A large part of the talk was used to explain the differences between a CPU and a GPU. In both cases, the architecture of the silicon is crafted in such a way to allow for processing of what's known as "atomic" statements. As the name might imply, atomic statements are instructions that the CPU is able to process naturally, without any need for breaking the instruction down into more basic instructions. Atomic statements are therefore "basic" instructions.
A general purpose CPU like the Intel Core i7 is crafted so that it can, with a little extra work, compute just about any problem that a piece of software or hardware requires. A GPU on the other hand, like the NVidia GTX 295, is crafted so that it can quickly work on mathematical problems like matrix math. This is due to the fact that the graphics being displayed on a monitor, whether it be the Windows desktop or a rendered scene from a video game, is the result of numerous mathematical calculations on geometric objects. So instead of the problem being broken down into basic parts on the Core i7 (which adds considerable computational overhead), the problem can be immediately processed as is on the GTX 295.

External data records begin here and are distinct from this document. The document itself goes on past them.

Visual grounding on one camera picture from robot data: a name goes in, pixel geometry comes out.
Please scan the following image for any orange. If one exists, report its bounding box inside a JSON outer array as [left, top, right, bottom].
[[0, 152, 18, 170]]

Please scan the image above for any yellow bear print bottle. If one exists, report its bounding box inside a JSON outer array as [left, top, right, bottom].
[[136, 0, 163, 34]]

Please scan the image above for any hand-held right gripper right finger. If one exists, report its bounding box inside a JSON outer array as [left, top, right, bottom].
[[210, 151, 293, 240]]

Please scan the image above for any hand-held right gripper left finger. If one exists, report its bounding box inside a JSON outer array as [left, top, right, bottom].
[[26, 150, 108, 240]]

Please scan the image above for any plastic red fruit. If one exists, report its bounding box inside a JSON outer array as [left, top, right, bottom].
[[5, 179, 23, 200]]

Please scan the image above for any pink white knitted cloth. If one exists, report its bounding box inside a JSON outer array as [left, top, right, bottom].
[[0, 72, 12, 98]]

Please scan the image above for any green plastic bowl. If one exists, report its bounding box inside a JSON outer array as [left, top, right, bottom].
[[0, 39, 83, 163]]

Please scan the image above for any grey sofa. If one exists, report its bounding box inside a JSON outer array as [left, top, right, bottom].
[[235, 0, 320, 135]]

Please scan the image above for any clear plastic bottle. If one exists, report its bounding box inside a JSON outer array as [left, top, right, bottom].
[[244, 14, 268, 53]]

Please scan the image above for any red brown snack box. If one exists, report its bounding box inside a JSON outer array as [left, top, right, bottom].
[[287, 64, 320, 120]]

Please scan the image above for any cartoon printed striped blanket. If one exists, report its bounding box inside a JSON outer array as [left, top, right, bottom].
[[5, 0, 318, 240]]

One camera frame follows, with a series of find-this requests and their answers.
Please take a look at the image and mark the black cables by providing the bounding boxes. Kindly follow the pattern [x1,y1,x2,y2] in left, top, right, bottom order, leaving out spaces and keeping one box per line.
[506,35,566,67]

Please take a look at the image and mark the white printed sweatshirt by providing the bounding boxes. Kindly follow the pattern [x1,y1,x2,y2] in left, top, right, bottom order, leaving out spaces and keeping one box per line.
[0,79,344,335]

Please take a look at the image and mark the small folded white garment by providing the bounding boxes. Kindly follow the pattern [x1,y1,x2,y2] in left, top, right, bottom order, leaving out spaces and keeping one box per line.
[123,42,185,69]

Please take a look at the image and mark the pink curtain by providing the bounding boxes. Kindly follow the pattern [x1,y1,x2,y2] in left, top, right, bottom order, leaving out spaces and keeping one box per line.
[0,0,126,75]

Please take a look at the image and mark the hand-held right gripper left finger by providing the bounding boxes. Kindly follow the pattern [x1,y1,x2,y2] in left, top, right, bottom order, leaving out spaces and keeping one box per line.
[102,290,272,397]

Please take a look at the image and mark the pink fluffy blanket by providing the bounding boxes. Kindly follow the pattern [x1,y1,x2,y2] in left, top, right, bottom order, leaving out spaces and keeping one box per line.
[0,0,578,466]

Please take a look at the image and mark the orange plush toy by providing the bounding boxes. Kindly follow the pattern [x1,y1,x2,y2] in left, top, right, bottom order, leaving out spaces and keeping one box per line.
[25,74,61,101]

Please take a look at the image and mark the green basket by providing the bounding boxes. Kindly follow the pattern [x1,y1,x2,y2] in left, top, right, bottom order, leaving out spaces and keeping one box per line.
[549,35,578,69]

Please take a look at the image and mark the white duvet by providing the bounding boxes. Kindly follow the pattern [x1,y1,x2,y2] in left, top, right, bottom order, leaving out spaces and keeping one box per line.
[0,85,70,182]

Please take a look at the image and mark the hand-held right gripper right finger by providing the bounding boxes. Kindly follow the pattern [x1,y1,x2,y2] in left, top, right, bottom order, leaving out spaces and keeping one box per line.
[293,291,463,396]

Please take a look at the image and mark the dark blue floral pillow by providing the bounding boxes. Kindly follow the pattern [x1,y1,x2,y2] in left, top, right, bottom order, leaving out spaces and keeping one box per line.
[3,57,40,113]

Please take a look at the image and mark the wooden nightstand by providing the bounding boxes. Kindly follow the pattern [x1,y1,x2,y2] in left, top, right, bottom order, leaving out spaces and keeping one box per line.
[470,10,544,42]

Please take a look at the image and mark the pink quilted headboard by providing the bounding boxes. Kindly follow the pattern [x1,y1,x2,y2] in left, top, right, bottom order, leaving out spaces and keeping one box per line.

For parallel computing tasks, such a math-oriented environment is ideal. Many parallel computing problems require the hardware to spend enormous amounts of time crunching floating-point numbers. Adding to the computational power is the amount of cores on a modern GPU; the current NVidia Tesla GPU contains 240 cores dedicated to processing. Naturally, the Tesla GPU outperforms the Core i7 almost threefold in computationally intensive tasks.
Of course, the disadvantage to the GPU implementation is its utterly abysmal performance on crunching general computational. The CPU is designed for a general case in mind, after all. An additional note that wasn't touched upon in the seminar is the misconception regarding a GPU's performance compared to a CPU. It seems that the amazing threefold advantage can only be achieved by problems termed "embarrassingly" parallel, or problems that are (laughably) easy to break down into parallel computing components.
I guess number-crunching fits that bill quite well.